A word-for-word copy of the data is what's wanted, with no pictures.

* **Given data**

BEGIN

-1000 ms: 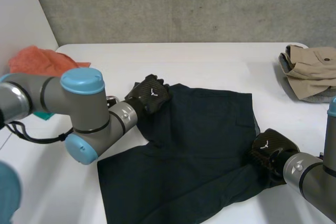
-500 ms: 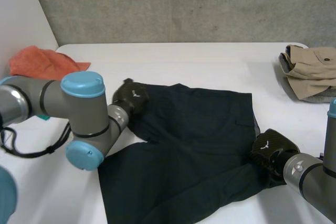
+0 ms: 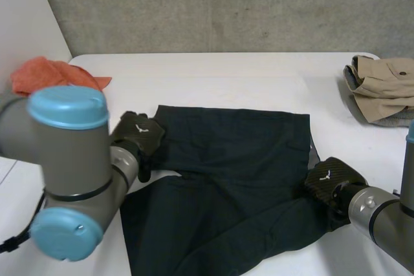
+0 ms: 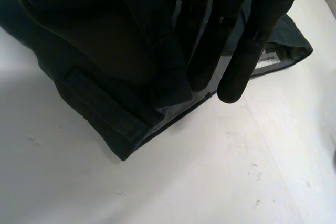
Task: Fold the laundry.
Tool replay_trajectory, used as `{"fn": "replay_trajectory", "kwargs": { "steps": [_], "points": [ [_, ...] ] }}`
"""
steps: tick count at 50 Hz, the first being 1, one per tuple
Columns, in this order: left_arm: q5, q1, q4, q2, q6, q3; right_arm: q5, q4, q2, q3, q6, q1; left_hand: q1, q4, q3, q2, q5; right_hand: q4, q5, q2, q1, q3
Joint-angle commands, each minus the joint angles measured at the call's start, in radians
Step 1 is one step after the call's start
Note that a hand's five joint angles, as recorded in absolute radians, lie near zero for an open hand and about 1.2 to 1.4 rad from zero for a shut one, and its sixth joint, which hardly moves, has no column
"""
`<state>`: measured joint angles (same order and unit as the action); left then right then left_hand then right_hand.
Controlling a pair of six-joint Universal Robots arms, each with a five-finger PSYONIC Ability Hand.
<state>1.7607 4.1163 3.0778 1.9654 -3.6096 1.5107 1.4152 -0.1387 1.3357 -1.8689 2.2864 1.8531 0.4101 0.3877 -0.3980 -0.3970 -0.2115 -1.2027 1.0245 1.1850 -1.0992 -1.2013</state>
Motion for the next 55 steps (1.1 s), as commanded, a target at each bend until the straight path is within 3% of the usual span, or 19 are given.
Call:
{"fn": "replay_trajectory", "kwargs": {
  "steps": [1, 7, 15, 26, 31, 35, 38, 42, 45, 46, 50, 55],
  "points": [
    [-0.006, -0.017, -0.042, -0.203, 0.146, 0.123, -0.010, -0.006, 0.005, 0.031, 0.097, -0.006, 0.035, 0.058, -0.047, -0.048, -0.059, -0.194, 0.197, 0.211, -0.297, -0.195],
    [-0.007, -0.105, -0.143, -0.312, 0.293, 0.226, -0.010, 0.004, 0.002, 0.066, 0.192, -0.008, 0.035, 0.058, -0.047, -0.048, -0.059, -0.194, 0.197, 0.211, -0.297, -0.195],
    [-0.006, -0.182, -0.238, -0.326, 0.465, 0.305, -0.009, 0.054, -0.001, 0.074, 0.245, -0.022, 0.032, 0.055, -0.045, -0.045, -0.056, -0.194, 0.197, 0.211, -0.297, -0.195],
    [0.000, -0.206, -0.269, -0.274, 0.522, 0.347, -0.007, 0.103, -0.003, 0.059, 0.257, -0.022, 0.085, 0.107, -0.097, -0.098, -0.109, -0.194, 0.197, 0.211, -0.297, -0.195],
    [-0.003, -0.225, -0.248, -0.220, 0.522, 0.332, -0.009, 0.105, -0.003, 0.057, 0.257, -0.022, 0.308, 0.330, -0.320, -0.321, -0.332, -0.194, 0.197, 0.211, -0.297, -0.195],
    [0.008, -0.226, -0.200, -0.185, 0.519, 0.322, -0.010, 0.103, -0.003, 0.056, 0.257, -0.023, 0.962, 0.985, -0.974, -0.975, -0.986, -0.194, 0.197, 0.211, -0.297, -0.195],
    [0.051, -0.228, -0.172, -0.165, 0.505, 0.321, -0.012, 0.094, 0.005, 0.053, 0.254, -0.025, 0.986, 1.009, -0.998, -0.999, -1.010, -0.194, 0.197, 0.211, -0.297, -0.195],
    [0.098, -0.232, -0.191, -0.161, 0.496, 0.324, -0.012, 0.042, 0.048, 0.033, 0.185, -0.023, 0.986, 1.009, -0.998, -0.999, -1.010, -0.194, 0.197, 0.211, -0.297, -0.195],
    [0.094, -0.281, -0.257, -0.163, 0.456, 0.330, -0.012, -0.088, 0.103, -0.009, -0.002, -0.026, 0.986, 1.009, -0.998, -0.999, -1.010, -0.194, 0.197, 0.211, -0.297, -0.195],
    [0.094, -0.303, -0.281, -0.161, 0.441, 0.332, -0.013, -0.170, 0.127, -0.042, -0.127, -0.034, 0.986, 1.009, -0.998, -0.999, -1.010, -0.194, 0.197, 0.211, -0.297, -0.195],
    [0.091, -0.393, -0.399, -0.163, 0.391, 0.336, -0.005, -0.290, 0.169, -0.099, -0.315, -0.092, 0.986, 1.009, -0.998, -0.999, -1.010, -0.194, 0.197, 0.211, -0.297, -0.195],
    [0.086, -0.399, -0.433, -0.174, 0.381, 0.287, -0.009, -0.251, 0.181, -0.069, -0.299, -0.115, 0.986, 1.009, -0.998, -0.999, -1.010, -0.194, 0.197, 0.211, -0.297, -0.195]
  ]
}}
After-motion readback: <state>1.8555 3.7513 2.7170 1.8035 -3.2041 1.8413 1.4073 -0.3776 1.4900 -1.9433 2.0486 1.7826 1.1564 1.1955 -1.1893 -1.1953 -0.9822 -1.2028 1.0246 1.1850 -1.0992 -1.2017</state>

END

* **Response to this exercise**
-1000 ms: 
-500 ms: 
+0 ms: 
+0 ms: 
Task: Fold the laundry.
Tool replay_trajectory, used as `{"fn": "replay_trajectory", "kwargs": { "steps": [_], "points": [ [_, ...] ] }}`
"""
steps: tick count at 50 Hz, the first being 1, one per tuple
Columns, in this order: left_arm: q5, q1, q4, q2, q6, q3; right_arm: q5, q4, q2, q3, q6, q1; left_hand: q1, q4, q3, q2, q5; right_hand: q4, q5, q2, q1, q3
Joint-angle commands, each minus the joint angles measured at the call's start, in radians
Step 1 is one step after the call's start
Note that a hand's five joint angles, as recorded in absolute radians, lie near zero for an open hand and about 1.2 to 1.4 rad from zero for a shut one, and its sixth joint, which hardly moves, has no column
"""
`<state>`: measured joint angles (same order and unit as the action); left then right then left_hand then right_hand.
Controlling a pair of six-joint Universal Robots arms, each with a five-finger PSYONIC Ability Hand.
<state>1.7607 4.1163 3.0778 1.9654 -3.6096 1.5107 1.4152 -0.1387 1.3357 -1.8689 2.2864 1.8531 0.4101 0.3877 -0.3980 -0.3970 -0.2115 -1.2027 1.0245 1.1850 -1.0992 -1.2013</state>
Motion for the next 55 steps (1.1 s), as commanded, a target at each bend until the straight path is within 3% of the usual span, or 19 are given.
Call:
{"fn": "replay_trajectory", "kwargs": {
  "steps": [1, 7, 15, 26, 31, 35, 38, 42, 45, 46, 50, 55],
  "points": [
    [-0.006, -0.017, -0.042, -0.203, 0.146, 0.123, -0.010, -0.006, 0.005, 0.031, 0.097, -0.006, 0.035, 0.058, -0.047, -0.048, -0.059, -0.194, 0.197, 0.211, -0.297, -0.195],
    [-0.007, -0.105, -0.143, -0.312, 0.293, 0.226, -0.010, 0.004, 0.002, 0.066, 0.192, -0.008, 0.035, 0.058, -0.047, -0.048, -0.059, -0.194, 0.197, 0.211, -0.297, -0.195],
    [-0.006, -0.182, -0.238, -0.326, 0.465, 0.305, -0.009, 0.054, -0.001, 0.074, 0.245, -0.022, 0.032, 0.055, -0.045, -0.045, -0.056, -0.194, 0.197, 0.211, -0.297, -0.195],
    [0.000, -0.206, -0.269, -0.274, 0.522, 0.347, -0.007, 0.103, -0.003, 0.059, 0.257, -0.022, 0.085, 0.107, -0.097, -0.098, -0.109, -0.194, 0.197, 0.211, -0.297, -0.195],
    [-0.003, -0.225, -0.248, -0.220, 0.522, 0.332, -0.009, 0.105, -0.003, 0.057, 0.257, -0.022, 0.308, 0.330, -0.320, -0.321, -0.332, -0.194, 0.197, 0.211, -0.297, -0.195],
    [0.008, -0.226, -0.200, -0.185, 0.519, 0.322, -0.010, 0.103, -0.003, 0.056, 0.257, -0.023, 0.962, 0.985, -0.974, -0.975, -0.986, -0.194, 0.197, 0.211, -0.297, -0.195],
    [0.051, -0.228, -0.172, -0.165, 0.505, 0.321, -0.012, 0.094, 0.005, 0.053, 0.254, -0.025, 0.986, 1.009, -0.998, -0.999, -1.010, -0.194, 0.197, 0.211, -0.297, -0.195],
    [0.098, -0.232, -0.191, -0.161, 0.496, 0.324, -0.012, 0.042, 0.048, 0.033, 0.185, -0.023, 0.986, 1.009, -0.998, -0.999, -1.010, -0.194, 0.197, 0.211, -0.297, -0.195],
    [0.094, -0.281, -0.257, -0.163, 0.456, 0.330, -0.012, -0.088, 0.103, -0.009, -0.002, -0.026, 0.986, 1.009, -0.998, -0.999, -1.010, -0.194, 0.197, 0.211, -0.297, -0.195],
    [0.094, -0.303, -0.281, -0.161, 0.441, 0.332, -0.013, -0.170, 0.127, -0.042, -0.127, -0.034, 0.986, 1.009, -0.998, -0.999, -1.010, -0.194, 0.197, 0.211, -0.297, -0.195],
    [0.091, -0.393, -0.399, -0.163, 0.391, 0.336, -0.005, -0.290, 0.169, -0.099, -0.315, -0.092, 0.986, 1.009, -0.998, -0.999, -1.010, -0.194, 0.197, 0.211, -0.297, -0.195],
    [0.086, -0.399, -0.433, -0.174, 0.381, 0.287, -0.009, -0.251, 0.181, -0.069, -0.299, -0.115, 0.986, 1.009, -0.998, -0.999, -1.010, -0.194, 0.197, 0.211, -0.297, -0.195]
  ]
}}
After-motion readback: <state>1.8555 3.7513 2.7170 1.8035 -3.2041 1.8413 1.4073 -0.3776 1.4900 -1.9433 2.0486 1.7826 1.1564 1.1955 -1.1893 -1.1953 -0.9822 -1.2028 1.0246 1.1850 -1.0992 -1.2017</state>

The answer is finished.